The authority to issue the Preferred Stock shall be vested in the board of directors. The board of directors, without shareholder action, may amend the Corporation's Articles of Incorporation pursuant to Section 78.195 and Section 78.1955 of the Nevada Revised Statutes to:
(i) create one or more series of Preferred Stock, fix the number of shares of each such series, and designate, in whole or part, the preferences, limitations, and relative rights of the series, all before the issuance of any shares of that series;
(ii) alter or revoke the preferences, limitations, and relative rights granted to or imposed upon any wholly unissued series of Preferred Stock; or
(iii) increase or decrease the number of shares constituting any series, the number of shares of which was originally fixed by the board of directors, either before or after the issuance of shares of the series, provided that the number may not be decreased below the number of shares of the series then outstanding, or increased above the total number of authorized shares of Preferred Stock available for designation as part of the series.

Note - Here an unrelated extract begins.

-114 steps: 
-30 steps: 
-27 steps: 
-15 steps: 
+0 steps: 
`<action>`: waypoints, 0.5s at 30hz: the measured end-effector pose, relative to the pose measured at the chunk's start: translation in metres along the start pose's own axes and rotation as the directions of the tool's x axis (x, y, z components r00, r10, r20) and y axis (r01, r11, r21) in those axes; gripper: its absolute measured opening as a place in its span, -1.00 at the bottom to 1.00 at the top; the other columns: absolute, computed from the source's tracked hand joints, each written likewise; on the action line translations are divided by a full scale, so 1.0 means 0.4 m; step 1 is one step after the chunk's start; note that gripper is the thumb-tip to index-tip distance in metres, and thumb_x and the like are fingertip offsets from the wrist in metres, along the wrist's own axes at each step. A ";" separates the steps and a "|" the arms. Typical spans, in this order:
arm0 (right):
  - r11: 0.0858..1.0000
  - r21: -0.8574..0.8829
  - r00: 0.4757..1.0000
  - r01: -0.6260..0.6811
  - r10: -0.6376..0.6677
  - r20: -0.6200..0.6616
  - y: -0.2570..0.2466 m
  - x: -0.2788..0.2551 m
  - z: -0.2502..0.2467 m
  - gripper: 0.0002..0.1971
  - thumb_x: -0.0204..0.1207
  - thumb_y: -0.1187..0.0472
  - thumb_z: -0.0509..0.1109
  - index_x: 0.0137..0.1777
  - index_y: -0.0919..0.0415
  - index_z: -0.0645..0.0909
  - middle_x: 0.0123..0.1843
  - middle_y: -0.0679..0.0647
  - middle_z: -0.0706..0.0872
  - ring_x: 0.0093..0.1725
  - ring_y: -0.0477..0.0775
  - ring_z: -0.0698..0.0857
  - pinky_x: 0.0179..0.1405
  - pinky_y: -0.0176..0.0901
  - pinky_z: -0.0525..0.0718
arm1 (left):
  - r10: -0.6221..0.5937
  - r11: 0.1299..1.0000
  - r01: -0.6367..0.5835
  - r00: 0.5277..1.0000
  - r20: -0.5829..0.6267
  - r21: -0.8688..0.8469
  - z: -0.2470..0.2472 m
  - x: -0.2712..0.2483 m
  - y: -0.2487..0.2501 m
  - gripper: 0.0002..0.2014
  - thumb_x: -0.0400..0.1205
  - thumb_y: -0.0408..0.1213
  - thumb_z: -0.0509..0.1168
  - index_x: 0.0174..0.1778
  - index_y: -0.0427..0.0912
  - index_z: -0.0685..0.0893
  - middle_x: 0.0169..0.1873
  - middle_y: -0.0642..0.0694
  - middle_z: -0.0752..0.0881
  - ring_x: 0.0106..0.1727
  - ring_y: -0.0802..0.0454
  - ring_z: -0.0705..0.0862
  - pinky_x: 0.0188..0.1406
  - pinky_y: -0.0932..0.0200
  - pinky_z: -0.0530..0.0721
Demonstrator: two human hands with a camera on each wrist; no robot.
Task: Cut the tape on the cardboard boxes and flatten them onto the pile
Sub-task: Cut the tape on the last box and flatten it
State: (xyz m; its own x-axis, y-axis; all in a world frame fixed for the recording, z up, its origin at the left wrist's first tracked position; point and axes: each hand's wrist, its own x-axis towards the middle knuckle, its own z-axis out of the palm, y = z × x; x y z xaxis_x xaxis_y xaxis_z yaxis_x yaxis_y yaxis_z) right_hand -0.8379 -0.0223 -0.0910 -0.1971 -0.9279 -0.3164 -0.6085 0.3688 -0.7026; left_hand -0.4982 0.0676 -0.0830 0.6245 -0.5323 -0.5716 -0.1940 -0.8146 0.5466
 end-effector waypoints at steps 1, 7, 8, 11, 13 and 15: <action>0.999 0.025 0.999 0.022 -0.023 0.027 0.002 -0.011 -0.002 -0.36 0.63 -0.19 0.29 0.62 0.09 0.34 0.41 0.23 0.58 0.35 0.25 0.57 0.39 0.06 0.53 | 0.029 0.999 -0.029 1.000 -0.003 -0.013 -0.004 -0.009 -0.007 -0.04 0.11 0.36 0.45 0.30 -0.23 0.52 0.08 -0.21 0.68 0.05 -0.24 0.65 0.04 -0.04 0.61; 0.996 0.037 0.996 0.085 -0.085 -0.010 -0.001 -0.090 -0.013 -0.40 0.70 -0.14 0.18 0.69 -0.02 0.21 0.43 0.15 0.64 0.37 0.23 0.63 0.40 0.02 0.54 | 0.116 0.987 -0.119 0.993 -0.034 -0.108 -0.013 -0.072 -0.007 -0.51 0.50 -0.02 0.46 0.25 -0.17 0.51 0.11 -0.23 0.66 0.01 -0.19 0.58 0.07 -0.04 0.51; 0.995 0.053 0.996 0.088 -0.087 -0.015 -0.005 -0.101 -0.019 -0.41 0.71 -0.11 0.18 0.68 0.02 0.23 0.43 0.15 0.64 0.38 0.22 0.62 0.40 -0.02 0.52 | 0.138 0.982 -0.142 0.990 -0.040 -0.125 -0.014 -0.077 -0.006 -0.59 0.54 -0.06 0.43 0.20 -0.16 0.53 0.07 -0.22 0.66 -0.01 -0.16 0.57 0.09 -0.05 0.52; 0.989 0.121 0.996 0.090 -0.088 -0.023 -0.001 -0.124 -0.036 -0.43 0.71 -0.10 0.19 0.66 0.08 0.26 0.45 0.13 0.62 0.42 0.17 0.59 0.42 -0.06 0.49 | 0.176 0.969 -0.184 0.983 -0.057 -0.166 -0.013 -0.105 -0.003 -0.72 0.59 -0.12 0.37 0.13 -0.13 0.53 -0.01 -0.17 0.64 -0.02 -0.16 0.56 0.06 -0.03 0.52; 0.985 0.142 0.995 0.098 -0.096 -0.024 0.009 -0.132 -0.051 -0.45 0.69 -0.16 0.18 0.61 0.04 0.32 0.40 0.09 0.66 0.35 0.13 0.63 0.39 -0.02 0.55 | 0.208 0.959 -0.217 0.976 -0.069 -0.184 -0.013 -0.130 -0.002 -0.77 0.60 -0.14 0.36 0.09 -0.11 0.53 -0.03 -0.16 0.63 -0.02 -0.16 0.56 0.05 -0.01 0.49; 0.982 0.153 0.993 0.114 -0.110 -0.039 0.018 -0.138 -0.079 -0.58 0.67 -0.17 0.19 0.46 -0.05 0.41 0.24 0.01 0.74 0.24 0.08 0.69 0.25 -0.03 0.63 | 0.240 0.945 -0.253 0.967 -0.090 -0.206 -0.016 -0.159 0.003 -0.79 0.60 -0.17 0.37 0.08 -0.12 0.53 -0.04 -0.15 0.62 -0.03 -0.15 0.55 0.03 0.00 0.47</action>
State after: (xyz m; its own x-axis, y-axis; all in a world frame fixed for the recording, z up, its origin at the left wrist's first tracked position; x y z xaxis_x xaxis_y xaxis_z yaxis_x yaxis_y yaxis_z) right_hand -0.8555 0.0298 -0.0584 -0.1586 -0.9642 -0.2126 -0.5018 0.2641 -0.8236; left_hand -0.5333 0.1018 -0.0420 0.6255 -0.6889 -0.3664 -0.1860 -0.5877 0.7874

The preferences, limitations, and relative rights of the Preferred Stock or any series of the Preferred Stock may include, but is not limited to, Preferred Stock that (a) has special, conditional or limited voting rights, or no right to vote; (b) is redeemable or convertible; (c) entitles the holders to distributions calculated in any manner, including dividends that may be cumulative, non-cumulative, or partially cumulative; (d) and Preferred Stock that has preference over the Common Stock with respect to distributions, including dividends and distributions upon the dissolution of the corporation. The above-described authority of the board of directors to fix and determine may be exercised by corporate resolution from time to time as the board of directors sees fit.”
The Board of Directors recommends that you vote to approve the amendment to the Articles of Incorporation, as amended. The Board of Directors believes that it is in the best interests of shareholders to use the opportunity presented by the Special Meeting to vote on the proposed amendment of the current Articles of Incorporation. It is anticipated that the overall effect of these changes will be to make the administration of the Company’s business efficient and provide more flexibility for management in conducting the Company’s operations, within the limits of applicable law. Adoption of the Amended and Restated Articles of Incorporation will not alter in any way the Board of Directors’ existing fiduciary obligations.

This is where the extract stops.